_Problem requirements_: Search for the word "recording" in the entries. Each line that holds it should be copied.
━━━━━━━━━━━━━━━━━━━━━━━━━━━━━━
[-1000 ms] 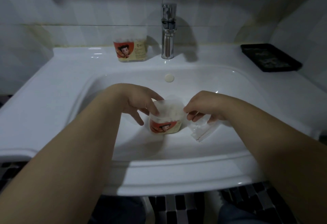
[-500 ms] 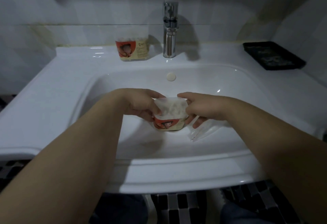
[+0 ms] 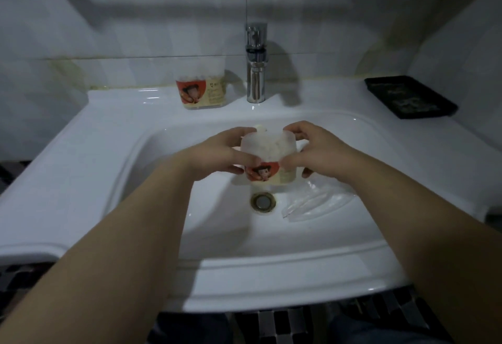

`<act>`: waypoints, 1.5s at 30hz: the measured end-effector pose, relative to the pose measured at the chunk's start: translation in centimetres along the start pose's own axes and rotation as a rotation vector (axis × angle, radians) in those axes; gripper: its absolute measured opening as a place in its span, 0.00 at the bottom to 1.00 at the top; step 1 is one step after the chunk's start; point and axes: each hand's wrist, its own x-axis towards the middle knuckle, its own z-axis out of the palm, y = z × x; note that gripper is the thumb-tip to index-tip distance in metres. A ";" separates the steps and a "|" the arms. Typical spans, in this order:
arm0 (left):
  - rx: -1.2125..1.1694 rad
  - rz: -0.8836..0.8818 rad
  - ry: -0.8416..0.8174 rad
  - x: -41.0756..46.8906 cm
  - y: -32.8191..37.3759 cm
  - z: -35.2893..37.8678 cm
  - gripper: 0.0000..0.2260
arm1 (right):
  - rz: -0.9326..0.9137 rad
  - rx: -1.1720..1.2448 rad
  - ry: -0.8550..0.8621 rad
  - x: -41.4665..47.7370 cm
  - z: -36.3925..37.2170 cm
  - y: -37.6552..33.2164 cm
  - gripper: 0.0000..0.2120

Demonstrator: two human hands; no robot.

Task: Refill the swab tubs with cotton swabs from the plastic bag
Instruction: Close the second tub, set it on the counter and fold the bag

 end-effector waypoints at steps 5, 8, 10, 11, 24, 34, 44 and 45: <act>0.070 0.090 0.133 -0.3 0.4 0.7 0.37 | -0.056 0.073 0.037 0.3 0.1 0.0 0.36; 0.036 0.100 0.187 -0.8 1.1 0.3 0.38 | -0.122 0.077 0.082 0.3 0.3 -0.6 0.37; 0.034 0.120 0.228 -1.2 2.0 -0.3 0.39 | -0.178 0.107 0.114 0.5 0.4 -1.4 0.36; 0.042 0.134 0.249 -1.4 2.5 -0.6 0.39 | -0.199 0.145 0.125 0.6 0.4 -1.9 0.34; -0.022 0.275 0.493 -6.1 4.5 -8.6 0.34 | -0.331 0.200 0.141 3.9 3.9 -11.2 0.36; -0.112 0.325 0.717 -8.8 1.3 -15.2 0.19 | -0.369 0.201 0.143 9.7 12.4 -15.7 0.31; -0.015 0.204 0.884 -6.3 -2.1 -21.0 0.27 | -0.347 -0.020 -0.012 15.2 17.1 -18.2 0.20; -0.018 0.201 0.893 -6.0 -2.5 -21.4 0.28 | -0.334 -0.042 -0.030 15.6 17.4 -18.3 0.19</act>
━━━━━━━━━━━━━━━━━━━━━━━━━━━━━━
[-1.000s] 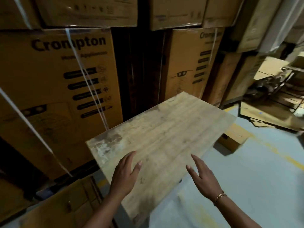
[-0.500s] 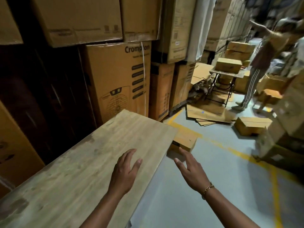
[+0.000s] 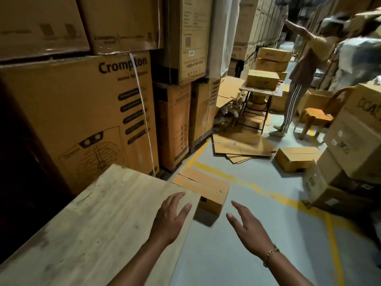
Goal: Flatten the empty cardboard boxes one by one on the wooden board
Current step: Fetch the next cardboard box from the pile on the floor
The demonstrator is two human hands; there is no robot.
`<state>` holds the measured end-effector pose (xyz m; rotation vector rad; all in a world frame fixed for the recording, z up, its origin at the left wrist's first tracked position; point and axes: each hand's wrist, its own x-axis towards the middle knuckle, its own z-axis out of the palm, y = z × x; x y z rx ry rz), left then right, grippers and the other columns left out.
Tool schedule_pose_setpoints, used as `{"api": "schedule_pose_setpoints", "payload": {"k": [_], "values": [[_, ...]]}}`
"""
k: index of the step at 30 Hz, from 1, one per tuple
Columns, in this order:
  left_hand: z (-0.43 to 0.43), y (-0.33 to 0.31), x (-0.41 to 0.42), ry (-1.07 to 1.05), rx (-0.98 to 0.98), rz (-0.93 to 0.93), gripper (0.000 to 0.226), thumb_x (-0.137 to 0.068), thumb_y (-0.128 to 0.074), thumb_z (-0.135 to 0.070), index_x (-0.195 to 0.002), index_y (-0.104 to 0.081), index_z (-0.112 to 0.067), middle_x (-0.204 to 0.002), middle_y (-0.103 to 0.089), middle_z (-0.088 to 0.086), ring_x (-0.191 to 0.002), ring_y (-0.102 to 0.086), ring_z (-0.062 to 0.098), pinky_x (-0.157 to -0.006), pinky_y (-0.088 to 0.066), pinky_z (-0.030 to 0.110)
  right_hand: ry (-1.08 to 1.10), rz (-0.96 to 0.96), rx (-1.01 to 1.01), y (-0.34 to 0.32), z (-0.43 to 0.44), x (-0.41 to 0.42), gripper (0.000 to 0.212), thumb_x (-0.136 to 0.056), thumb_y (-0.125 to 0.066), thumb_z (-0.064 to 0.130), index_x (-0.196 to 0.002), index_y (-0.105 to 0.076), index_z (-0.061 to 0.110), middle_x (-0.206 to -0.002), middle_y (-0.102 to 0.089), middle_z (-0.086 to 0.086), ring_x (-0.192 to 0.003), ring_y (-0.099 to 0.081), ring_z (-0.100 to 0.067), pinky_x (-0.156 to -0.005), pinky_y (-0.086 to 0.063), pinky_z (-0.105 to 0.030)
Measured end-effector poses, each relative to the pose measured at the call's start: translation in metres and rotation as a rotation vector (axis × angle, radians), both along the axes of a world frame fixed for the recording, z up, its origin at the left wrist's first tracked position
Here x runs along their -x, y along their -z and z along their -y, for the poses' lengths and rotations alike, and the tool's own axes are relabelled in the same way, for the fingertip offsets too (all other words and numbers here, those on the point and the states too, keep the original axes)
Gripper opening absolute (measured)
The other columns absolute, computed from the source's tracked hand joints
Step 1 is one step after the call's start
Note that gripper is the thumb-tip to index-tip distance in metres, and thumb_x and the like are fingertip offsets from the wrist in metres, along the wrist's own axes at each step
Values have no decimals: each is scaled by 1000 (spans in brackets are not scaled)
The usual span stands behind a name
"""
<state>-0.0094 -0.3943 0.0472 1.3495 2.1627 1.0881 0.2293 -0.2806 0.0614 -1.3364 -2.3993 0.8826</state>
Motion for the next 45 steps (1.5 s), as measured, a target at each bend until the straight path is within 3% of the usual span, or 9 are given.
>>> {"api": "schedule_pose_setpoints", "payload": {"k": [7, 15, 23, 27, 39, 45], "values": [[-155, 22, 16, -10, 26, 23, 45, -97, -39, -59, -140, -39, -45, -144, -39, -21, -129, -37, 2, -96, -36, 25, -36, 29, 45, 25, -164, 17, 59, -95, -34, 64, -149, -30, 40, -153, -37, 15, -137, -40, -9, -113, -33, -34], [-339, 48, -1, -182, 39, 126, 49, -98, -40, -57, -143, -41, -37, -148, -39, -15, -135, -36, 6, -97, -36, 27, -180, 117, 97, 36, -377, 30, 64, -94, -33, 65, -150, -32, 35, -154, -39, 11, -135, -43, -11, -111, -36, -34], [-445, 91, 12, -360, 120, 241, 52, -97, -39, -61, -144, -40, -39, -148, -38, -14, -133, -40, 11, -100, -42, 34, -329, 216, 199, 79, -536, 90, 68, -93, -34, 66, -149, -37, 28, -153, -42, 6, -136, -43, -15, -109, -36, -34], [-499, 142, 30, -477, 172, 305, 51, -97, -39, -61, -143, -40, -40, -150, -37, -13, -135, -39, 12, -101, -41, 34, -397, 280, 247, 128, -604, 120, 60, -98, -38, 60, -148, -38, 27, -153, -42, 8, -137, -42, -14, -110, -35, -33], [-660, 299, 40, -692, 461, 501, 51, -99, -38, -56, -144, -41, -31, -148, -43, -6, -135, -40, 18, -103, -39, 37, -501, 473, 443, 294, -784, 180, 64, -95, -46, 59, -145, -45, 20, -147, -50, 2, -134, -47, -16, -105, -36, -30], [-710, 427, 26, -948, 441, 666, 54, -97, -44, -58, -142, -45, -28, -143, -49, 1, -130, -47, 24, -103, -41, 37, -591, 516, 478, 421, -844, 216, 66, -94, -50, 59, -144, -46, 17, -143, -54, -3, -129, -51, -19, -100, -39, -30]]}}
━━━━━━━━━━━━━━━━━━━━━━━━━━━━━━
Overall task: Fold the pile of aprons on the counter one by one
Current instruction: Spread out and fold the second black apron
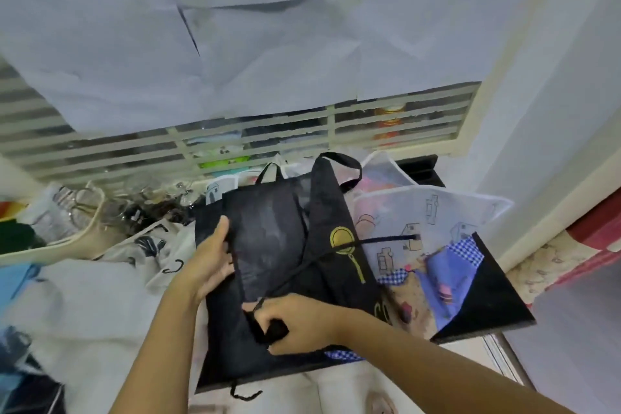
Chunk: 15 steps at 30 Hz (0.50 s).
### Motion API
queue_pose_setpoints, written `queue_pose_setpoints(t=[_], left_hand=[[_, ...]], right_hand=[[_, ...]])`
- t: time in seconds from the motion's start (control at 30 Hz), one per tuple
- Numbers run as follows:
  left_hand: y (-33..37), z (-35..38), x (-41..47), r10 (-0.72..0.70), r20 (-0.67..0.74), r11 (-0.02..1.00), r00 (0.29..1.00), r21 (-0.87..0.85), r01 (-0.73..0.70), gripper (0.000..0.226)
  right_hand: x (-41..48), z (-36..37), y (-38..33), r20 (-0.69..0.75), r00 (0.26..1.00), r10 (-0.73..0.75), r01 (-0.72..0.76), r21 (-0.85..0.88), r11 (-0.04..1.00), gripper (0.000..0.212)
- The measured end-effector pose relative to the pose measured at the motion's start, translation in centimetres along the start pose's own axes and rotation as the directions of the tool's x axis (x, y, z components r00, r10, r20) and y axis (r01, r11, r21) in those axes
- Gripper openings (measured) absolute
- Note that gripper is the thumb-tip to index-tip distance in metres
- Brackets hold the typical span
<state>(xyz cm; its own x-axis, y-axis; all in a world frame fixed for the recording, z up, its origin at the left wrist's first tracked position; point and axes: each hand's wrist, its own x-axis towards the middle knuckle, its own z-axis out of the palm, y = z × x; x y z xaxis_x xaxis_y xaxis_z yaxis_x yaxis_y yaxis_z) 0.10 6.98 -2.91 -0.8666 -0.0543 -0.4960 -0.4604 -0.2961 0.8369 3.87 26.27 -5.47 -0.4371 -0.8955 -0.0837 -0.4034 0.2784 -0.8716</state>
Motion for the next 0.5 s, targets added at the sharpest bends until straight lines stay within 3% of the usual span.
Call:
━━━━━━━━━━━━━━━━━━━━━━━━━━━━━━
_Response for this exercise_:
`<state>` holds the measured end-effector pose (xyz m; rotation vector rad; all in a world frame fixed for the recording, z up, its origin at the left wrist's first tracked position; point and axes: each hand's wrist, its own x-axis towards the middle knuckle, its own z-axis out of the palm, y = z × x; x y z rx ry rz), left then right, grippers and the other columns left out.
Measured end-effector poses, each relative to the pose measured at the call's start: translation in metres and rotation as a rotation vector (axis × angle, radians), both along the axes of a world frame fixed for the recording, z up, its origin at the left wrist's first tracked position
<state>(xyz cm; its own x-axis, y-axis; all in a world frame fixed for the recording, z up, its origin at the left wrist's first tracked position; point and axes: each hand's wrist, its own x-axis towards the middle knuckle, its own z-axis out of the palm, y = z × x; x y z xaxis_x xaxis_y xaxis_z yaxis_x yaxis_y yaxis_z) 0.10 6.98 -2.91 -0.8666 -0.0543 -0.4960 -0.4604 -0.2961 0.8369 3.87 26.27 -5.47 -0.4371 -0.8955 -0.0837 -0.4034 0.2784 -0.8716</state>

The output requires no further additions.